• Exercise
Would you please reproduce all the entries exactly, leaving the pictures out?

Saved data entries:
>>>

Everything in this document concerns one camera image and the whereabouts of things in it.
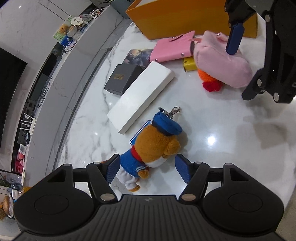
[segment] keychain clip
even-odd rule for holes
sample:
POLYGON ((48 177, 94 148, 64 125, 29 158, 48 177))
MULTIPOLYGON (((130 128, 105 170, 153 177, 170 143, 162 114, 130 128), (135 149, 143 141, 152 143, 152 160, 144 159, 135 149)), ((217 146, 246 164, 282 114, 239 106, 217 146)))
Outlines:
POLYGON ((170 112, 167 112, 165 109, 158 107, 161 113, 164 113, 167 117, 170 119, 173 119, 173 115, 176 113, 179 113, 181 111, 181 108, 179 106, 175 106, 170 112))

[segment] blue card with white border
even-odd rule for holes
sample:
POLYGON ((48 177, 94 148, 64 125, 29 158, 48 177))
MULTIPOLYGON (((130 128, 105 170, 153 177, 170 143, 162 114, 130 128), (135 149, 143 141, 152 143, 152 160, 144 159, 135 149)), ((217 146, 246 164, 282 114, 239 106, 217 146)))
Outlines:
POLYGON ((141 131, 149 124, 152 124, 151 120, 147 120, 146 123, 139 129, 139 131, 133 136, 133 138, 130 140, 130 144, 133 146, 136 143, 136 139, 138 135, 141 133, 141 131))

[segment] long white box
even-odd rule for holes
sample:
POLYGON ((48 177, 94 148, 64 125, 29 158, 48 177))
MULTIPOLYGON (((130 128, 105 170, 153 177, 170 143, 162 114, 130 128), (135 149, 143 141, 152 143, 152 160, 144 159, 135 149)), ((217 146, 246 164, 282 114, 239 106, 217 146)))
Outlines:
POLYGON ((131 84, 107 114, 120 134, 124 134, 151 104, 175 73, 153 61, 131 84))

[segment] pink plush toy
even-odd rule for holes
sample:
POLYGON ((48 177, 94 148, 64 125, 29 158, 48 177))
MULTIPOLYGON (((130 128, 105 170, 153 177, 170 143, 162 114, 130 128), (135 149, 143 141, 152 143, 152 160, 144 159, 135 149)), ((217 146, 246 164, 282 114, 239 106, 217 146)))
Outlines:
POLYGON ((193 57, 199 70, 234 88, 245 87, 252 79, 252 70, 240 50, 229 55, 225 48, 228 37, 206 31, 195 39, 193 57))

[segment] pink wallet
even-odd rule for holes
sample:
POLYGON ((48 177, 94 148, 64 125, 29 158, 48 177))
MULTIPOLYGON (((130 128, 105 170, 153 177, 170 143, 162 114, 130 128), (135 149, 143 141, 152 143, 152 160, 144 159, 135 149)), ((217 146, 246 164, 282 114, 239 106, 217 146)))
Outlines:
POLYGON ((198 69, 234 88, 245 87, 252 79, 252 70, 240 50, 229 55, 225 48, 228 37, 206 31, 195 45, 193 57, 198 69))
POLYGON ((195 31, 172 38, 161 39, 153 49, 150 62, 165 62, 173 59, 186 58, 193 55, 195 31))

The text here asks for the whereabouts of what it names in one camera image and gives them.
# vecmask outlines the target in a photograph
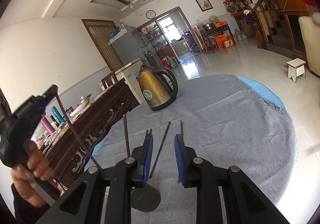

<<<

• Exercise solution
Everything in this document concerns one camera image and the whereabouts of things in it.
[segment] keychain clip
even-odd rule for holes
sample:
POLYGON ((48 177, 94 148, 64 125, 29 158, 48 177))
MULTIPOLYGON (((130 128, 105 170, 153 177, 170 143, 162 114, 130 128), (135 149, 143 141, 152 143, 152 160, 144 159, 135 149)), ((217 146, 246 164, 282 114, 239 106, 217 146)))
Outlines:
POLYGON ((170 112, 167 112, 165 109, 158 107, 161 113, 164 113, 167 117, 170 119, 173 119, 173 115, 176 113, 179 113, 181 111, 181 108, 179 106, 175 106, 170 112))

[segment] blue card with white border
even-odd rule for holes
sample:
POLYGON ((48 177, 94 148, 64 125, 29 158, 48 177))
MULTIPOLYGON (((130 128, 105 170, 153 177, 170 143, 162 114, 130 128), (135 149, 143 141, 152 143, 152 160, 144 159, 135 149)), ((217 146, 246 164, 282 114, 239 106, 217 146)))
Outlines:
POLYGON ((141 131, 149 124, 152 124, 151 120, 147 120, 146 123, 139 129, 139 131, 133 136, 133 138, 130 140, 130 144, 133 146, 136 143, 136 139, 138 135, 141 133, 141 131))

[segment] long white box
even-odd rule for holes
sample:
POLYGON ((48 177, 94 148, 64 125, 29 158, 48 177))
MULTIPOLYGON (((130 128, 105 170, 153 177, 170 143, 162 114, 130 128), (135 149, 143 141, 152 143, 152 160, 144 159, 135 149)), ((217 146, 246 164, 282 114, 239 106, 217 146)))
Outlines:
POLYGON ((131 84, 107 114, 120 134, 124 134, 151 104, 175 73, 153 61, 131 84))

[segment] pink plush toy
even-odd rule for holes
sample:
POLYGON ((48 177, 94 148, 64 125, 29 158, 48 177))
MULTIPOLYGON (((130 128, 105 170, 153 177, 170 143, 162 114, 130 128), (135 149, 143 141, 152 143, 152 160, 144 159, 135 149)), ((217 146, 246 164, 282 114, 239 106, 217 146)))
Outlines:
POLYGON ((193 57, 199 70, 234 88, 245 87, 252 79, 252 70, 240 50, 229 55, 225 48, 228 37, 206 31, 195 39, 193 57))

[segment] pink wallet
even-odd rule for holes
sample:
POLYGON ((48 177, 94 148, 64 125, 29 158, 48 177))
MULTIPOLYGON (((130 128, 105 170, 153 177, 170 143, 162 114, 130 128), (135 149, 143 141, 152 143, 152 160, 144 159, 135 149)), ((217 146, 246 164, 282 114, 239 106, 217 146)))
Outlines:
POLYGON ((198 69, 234 88, 245 87, 252 79, 252 70, 240 50, 229 55, 225 48, 228 37, 206 31, 195 45, 193 57, 198 69))
POLYGON ((195 31, 172 38, 161 39, 153 49, 150 62, 165 62, 173 59, 186 58, 193 55, 195 31))

The text here asks for the whereabouts of what it names in one camera image and gives them.
# vecmask outlines the target in a photograph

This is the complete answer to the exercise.